Content starts

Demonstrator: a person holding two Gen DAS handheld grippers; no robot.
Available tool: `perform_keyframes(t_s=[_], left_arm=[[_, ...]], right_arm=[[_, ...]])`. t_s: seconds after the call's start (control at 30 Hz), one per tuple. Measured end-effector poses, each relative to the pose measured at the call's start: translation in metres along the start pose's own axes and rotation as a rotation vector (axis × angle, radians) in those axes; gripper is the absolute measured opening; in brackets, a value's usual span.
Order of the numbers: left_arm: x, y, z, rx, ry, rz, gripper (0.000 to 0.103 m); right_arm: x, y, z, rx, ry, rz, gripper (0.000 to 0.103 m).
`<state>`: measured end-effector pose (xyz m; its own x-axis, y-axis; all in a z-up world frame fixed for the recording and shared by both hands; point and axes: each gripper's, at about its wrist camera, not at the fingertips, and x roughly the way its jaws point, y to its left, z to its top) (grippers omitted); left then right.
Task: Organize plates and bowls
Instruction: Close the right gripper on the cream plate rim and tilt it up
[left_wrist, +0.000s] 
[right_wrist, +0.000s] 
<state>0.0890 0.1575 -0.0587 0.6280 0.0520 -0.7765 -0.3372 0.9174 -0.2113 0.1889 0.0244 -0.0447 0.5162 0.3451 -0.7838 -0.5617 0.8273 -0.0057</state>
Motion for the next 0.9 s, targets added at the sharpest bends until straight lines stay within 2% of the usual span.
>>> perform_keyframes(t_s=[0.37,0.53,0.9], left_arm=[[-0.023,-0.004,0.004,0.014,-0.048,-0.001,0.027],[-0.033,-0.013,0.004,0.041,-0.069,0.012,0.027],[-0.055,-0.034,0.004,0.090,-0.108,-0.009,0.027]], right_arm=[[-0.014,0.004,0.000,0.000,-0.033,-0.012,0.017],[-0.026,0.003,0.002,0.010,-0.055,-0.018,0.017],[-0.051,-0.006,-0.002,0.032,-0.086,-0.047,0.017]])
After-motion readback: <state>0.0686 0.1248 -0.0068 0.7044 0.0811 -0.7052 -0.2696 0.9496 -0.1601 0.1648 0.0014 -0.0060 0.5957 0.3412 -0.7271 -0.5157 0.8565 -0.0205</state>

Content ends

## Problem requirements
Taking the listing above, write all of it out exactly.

## Your solution
Demonstrator: a person holding two Gen DAS handheld grippers; no robot.
Available tool: `perform_keyframes(t_s=[_], left_arm=[[_, ...]], right_arm=[[_, ...]])`. t_s: seconds after the call's start (control at 30 Hz), one per tuple. Measured end-effector poses, each relative to the pose measured at the call's start: translation in metres along the start pose's own axes and rotation as a rotation vector (axis × angle, radians) in those axes; gripper is the absolute measured opening; in brackets, a value's usual span.
Order of the numbers: left_arm: x, y, z, rx, ry, rz, gripper (0.000 to 0.103 m); right_arm: x, y, z, rx, ry, rz, gripper (0.000 to 0.103 m).
`<state>`: measured end-effector pose (xyz m; its own x-axis, y-axis; all in a z-up world frame fixed for the recording and shared by both hands; point and axes: each gripper's, at about its wrist camera, not at the fingertips, and x roughly the way its jaws point, y to its left, z to its top) (grippers omitted); left then right.
Task: Organize plates and bowls
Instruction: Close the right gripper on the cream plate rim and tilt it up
[left_wrist, +0.000s] 
[right_wrist, +0.000s] 
<state>0.0890 0.1575 -0.0587 0.6280 0.0520 -0.7765 -0.3372 0.9174 -0.2113 0.1889 0.0244 -0.0447 0.5162 0.3451 -0.7838 -0.5617 0.8273 -0.0057</state>
Motion for the next 0.9 s, targets added at the sharpest bends until straight lines stay within 2% of the usual span.
>>> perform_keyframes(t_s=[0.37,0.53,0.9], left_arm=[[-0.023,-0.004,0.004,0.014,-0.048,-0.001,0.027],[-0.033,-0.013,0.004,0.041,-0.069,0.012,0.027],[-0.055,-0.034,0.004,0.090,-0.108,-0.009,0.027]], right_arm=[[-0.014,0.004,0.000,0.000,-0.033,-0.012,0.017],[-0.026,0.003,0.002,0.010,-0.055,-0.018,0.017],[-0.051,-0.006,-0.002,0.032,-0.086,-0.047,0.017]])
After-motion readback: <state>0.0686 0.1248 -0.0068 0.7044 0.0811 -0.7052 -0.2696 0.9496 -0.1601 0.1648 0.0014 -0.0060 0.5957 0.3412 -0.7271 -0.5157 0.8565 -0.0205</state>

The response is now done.